Les créations de Bernard sont un cocktail spontané d’éléments formels et informels, et se caractérisent par une déclinaison pleine de fantaisie de symboles traditionnels et un manque flagrant d’inhibitions formelles. Bernard ne se contente pas de résoudre des commandes complexes par une systématique rigoureuse. Ses solutions se distinguent par une combinaison flexible d’éléments visuels constants ou variables, lesquels réservent une bonne place à la subjectivité, à l’humour et à la surprise, et ce dans un cadre graphique établi, objectif. Les systèmes de signalisation pour le Parc de la Villette et les Parcs nationaux français constituent deux des exemples les plus remarquables de cette approche.
Inspiré par les traditions graphiques de Pologne, d?Allemagne, de Suisse et des Pays-Bas, l’oeuvre de Bernard a, à son tour, influencé les graphistes du monde entier. Bernard mérite autant nos louanges pour ses prouesses en tant que professeur et organisateur d’événements sur les arts graphiques que pour ses réalisations artistiques. Il est pleinement conscient de la part de responsabilité qui incombe au graphiste dans la qualité du design pour le domaine public.
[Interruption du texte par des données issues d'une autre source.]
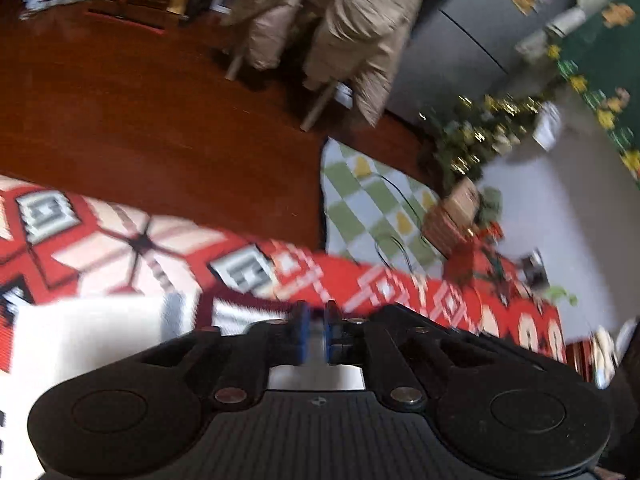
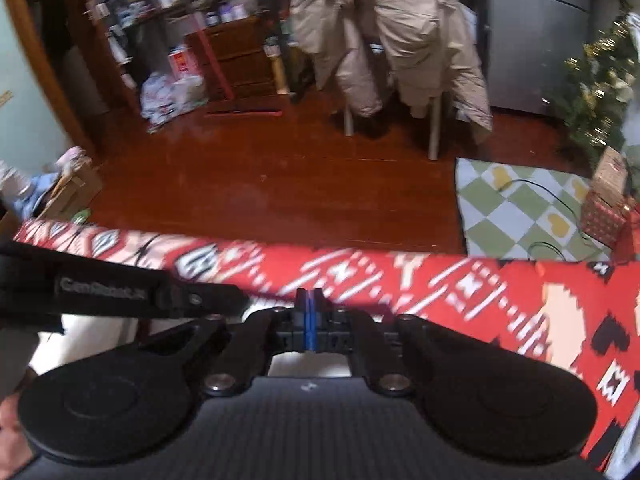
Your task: Fold clothes
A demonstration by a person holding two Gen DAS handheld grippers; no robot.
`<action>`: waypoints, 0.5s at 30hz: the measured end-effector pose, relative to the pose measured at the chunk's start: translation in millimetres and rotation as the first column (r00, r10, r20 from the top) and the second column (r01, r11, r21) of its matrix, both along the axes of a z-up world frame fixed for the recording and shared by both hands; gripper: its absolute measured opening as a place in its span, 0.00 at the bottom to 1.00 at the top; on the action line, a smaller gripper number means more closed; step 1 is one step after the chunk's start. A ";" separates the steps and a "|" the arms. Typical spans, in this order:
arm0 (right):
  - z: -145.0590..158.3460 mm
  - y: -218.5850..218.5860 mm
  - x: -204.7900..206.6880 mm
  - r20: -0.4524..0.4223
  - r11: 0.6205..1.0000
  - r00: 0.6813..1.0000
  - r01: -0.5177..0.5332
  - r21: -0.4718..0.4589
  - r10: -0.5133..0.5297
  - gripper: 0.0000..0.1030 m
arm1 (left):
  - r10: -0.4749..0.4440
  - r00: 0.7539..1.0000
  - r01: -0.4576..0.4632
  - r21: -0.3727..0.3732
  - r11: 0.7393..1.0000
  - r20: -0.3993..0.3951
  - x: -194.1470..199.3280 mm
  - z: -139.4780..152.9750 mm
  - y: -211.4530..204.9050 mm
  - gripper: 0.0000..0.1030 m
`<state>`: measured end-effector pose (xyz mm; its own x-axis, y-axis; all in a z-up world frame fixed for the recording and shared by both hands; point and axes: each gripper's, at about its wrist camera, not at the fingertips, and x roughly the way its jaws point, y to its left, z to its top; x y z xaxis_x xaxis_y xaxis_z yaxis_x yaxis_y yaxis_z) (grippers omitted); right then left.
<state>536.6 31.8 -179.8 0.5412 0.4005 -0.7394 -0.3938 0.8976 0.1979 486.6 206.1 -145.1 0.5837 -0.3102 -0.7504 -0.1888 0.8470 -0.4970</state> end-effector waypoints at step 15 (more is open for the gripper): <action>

Ses créations ne s’adressent pas aux utilisateurs en tant que consommateurs passifs, elles cherchent au contraire à stimuler sa participation. Les designs de Bernard n’offrent pas simplement quelque chose à voir, ils constituent aussi une invitation à la réflexion.
Monsieur Bernard, vous avez toujours dit que vos réalisations ne pouvaient vous être attribuées qu’à vous seulement. Vous avez travaillé dans des groupes de différentes compositions, tels que Grapus et l’Atelier de Création Graphique. Ce sont par ces types de collaboration que votre l’oeuvre a évolué et je souhaite le reconnaître ici de façon explicite. En vous attribuant ce Prix Erasme, nous rendons également hommage à vos compagnons d’armes dans le monde du graphisme pour leur contribution au graphisme dans le domaine public. J’ai l’immense joie de vous remettre le Prix Erasme.